BOOL lNtGlobalFlag() {
// 获取PEB地址
#if defined(_WIN64)
PEB* pPEB = (PEB*)__readgsqword(0x60);
#else
PEB* pPEB = (PEB*)__readfsdword(0x30);
#endif
DWORD Flag = pPEB->NtGlobalFlag;
if (Flag == 0x70) {
return TRUE;
}
return FALSE;
}
int main() {
if (lNtGlobalFlag()) {
cout << "Is Debug Now" << endl;
return 1;
} else {
cout << "Not Debug" << endl;
cout << "Hello" << endl;
}
}
3. 进程关系检测
3.1 父进程检测
正常情况下进程的父进程是explorer.exe,调试时父进程是调试器:
#include <windows.h>
#include <iostream>
#include "ntdll.h"
#pragma comment(lib, "ntdll.lib")
int main() {
PROCESS_BASIC_INFORMATION Pro;
NtQueryInformationProcess(GetCurrentProcess(), ProcessBasicInformation, &Pro, sizeof(Pro), NULL);
HANDLE Handle = OpenProcess(PROCESS_ALL_ACCESS, FALSE, (DWORD)Pro.InheritedFromUniqueProcessId);
wchar_t path[MAX_PATH];
DWORD maxpath = MAX_PATH;
QueryFullProcessImageNameW(Handle, 0, path, &maxpath);
if (wcsstr(path, L"explorer.exe") != NULL) {
cout << "Not Debug" << endl;
} else {
cout << "Is Debug Now" << endl;
return 1;
}
system("pause");
}
4. 高级反调试技术
4.1 TLS回调反调试
TLS回调函数在main函数之前执行,可用于早期反调试:
#include <Windows.h>
#include <stdio.h>
void NTAPI __stdcall TLS_CALLBACK(PVOID Dllhandle, DWORD Reason, PVOID Reserved);
// 编译器声明使用TLS
#ifdef _WIN64
#pragma comment(linker, "/INCLUDE:_tls_used")

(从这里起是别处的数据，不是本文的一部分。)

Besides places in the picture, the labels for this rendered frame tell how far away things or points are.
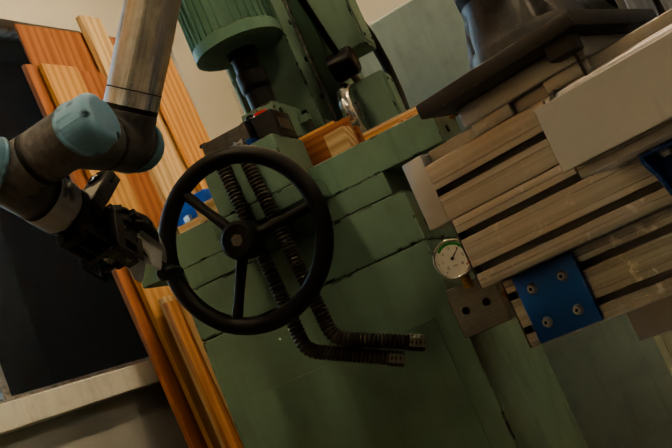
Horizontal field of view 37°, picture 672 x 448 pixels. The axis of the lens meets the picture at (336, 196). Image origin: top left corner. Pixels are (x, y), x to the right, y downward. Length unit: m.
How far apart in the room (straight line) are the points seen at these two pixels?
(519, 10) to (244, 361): 0.85
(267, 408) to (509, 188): 0.72
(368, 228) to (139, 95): 0.48
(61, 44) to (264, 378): 2.29
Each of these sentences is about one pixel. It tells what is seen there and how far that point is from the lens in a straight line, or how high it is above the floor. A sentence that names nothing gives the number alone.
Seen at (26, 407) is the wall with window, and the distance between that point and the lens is 2.97.
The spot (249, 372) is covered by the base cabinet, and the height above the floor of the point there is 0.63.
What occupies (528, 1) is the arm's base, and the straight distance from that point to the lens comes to 1.19.
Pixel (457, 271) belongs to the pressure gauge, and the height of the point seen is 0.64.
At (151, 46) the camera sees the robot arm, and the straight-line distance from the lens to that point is 1.38.
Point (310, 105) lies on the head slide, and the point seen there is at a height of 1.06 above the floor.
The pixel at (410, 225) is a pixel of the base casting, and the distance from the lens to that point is 1.64.
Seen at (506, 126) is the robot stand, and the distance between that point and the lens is 1.18.
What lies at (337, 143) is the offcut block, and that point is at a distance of 1.70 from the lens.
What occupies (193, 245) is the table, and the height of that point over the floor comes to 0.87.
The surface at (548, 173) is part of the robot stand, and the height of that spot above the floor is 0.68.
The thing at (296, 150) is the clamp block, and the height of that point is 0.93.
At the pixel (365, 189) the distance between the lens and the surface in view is 1.67.
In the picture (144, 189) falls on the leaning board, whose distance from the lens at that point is 3.66.
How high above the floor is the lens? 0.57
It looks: 9 degrees up
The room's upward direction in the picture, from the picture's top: 23 degrees counter-clockwise
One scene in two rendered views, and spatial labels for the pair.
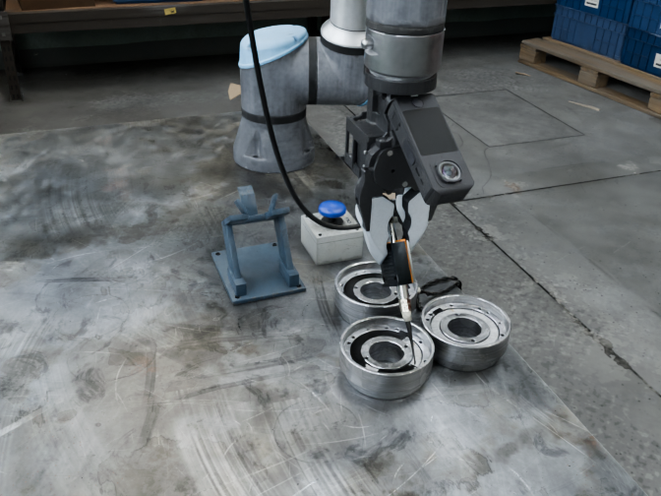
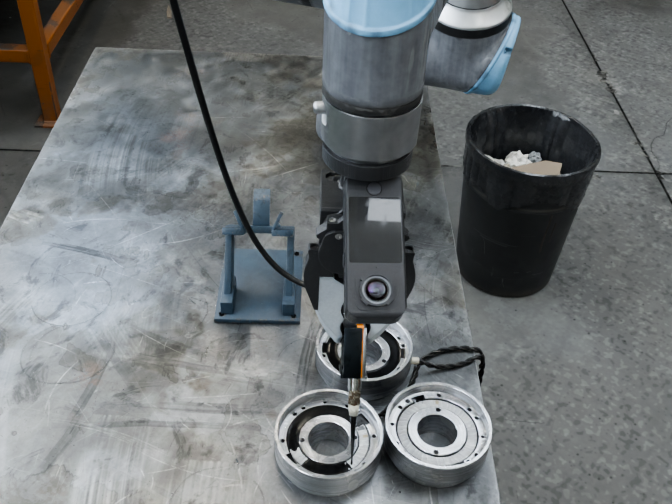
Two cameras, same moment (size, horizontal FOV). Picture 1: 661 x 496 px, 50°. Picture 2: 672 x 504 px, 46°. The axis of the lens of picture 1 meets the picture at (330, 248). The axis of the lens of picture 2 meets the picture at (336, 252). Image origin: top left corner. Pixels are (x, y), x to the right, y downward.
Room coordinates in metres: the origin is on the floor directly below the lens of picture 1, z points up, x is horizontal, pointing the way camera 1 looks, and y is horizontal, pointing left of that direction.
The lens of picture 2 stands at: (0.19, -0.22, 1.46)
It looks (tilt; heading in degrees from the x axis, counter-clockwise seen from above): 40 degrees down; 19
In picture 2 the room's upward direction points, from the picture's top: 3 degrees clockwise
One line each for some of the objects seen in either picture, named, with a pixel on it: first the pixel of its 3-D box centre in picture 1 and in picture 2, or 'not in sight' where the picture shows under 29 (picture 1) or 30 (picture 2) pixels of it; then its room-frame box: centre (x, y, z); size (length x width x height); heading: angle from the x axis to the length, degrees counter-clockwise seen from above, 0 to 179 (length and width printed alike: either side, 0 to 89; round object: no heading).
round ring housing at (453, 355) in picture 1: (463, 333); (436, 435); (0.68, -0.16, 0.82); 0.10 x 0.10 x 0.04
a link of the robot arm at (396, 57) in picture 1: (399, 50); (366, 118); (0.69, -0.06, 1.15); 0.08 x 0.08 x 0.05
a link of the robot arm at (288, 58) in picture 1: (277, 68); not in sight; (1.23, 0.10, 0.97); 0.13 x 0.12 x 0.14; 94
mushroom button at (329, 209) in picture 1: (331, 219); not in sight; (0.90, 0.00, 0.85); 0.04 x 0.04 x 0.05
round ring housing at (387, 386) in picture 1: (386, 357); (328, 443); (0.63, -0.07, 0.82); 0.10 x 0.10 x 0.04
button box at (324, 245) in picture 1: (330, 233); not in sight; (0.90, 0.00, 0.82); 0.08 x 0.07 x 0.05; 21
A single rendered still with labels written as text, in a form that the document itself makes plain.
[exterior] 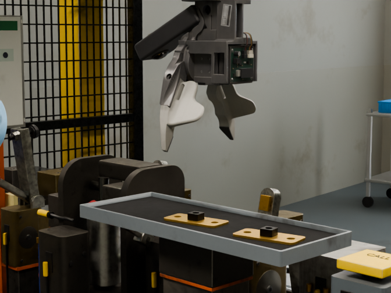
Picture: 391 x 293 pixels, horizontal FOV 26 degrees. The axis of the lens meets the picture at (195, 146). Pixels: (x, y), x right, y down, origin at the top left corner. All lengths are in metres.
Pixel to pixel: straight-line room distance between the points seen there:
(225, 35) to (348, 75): 6.74
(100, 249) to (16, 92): 1.01
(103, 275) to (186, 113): 0.51
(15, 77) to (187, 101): 1.39
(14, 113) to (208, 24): 1.38
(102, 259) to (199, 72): 0.50
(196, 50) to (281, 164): 5.85
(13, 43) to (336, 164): 5.56
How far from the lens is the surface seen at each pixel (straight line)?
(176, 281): 1.13
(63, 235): 1.40
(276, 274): 1.31
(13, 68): 2.39
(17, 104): 2.40
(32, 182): 1.77
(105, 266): 1.47
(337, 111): 7.62
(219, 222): 1.10
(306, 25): 7.13
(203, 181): 6.05
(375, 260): 0.96
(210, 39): 1.07
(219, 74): 1.04
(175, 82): 1.05
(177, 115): 1.04
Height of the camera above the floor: 1.41
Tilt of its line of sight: 8 degrees down
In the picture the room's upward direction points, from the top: straight up
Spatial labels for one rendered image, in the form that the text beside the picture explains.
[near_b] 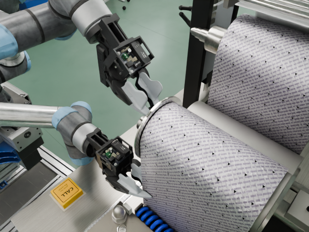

#pragma comment(linker, "/INCLUDE:_tls_callback")
#else
#pragma comment(linker, "/INCLUDE:__tls_used")
#pragma comment(linker, "/INCLUDE:__tls_callback")
#endif
// 注册TLS回调函数
#ifdef _WIN64
#pragma const_seg(".CRT$XLF")
EXTERN_C const
#else
#pragma data_seg(".CRT$XLF")
EXTERN_C
#endif
PIMAGE_TLS_CALLBACK _tls_callback[] = { TLS_CALLBACK, 0 };
#ifdef _WIN64
#pragma const_seg()
#else
#pragma data_seg()
#endif
// TLS回调函数
void NTAPI __stdcall TLS_CALLBACK(PVOID Dllhandle, DWORD Reason, PVOID Reserved) {
if (IsDebuggerPresent()) {
MessageBox(NULL, "Debug", "Debug", NULL);
ExitProcess(0);
} else {
MessageBox(NULL, "No Debug", "No Debug", NULL);
}
}
int main() {
MessageBox(NULL, "Hello", "Hello", NULL);
}
4.2 NtSetInformationThread
使线程停止发送调试事件通知:
#include <windows.h>
#include <iostream>
#include "ntdll.h"
void main() {
NTSTATUS status = NtSetInformationThread(GetCurrentThread(), ThreadHideFromDebugger, NULL, 0);
cout << "Hello" << endl;
}
4.3 调试信息异常检测
利用调试异常类型检测调试器:
#include <windows.h>
#include <iostream>
#define DBG_PRINTEXCEPTION_WIDE_C 0x4001000A
int main() {
WCHAR* outputString = (WCHAR*)"Any text";
ULONG_PTR args[4] = {0};
args[0] = (ULONG_PTR)wcslen(outputString) + 1;
args[1] = (ULONG_PTR)outputString;
__try {
RaiseException(DBG_PRINTEXCEPTION_WIDE_C, 0, 4, args);
MessageBox(NULL, "Debugging", "Debugging", MB_OK);
} __except(EXCEPTION_EXECUTE_HANDLER) {
MessageBox(NULL, "Hello", "Hello", MB_OK);
}
}
5. 总结
本文详细介绍了Windows平台下多种反调试技术,从基本的API检测到高级的PEB结构检查、TLS回调等。这些技术可以单独使用,也可以组合使用以提高反调试效果。在实际应用中,通常会结合多种技术来增加逆向分析的难度。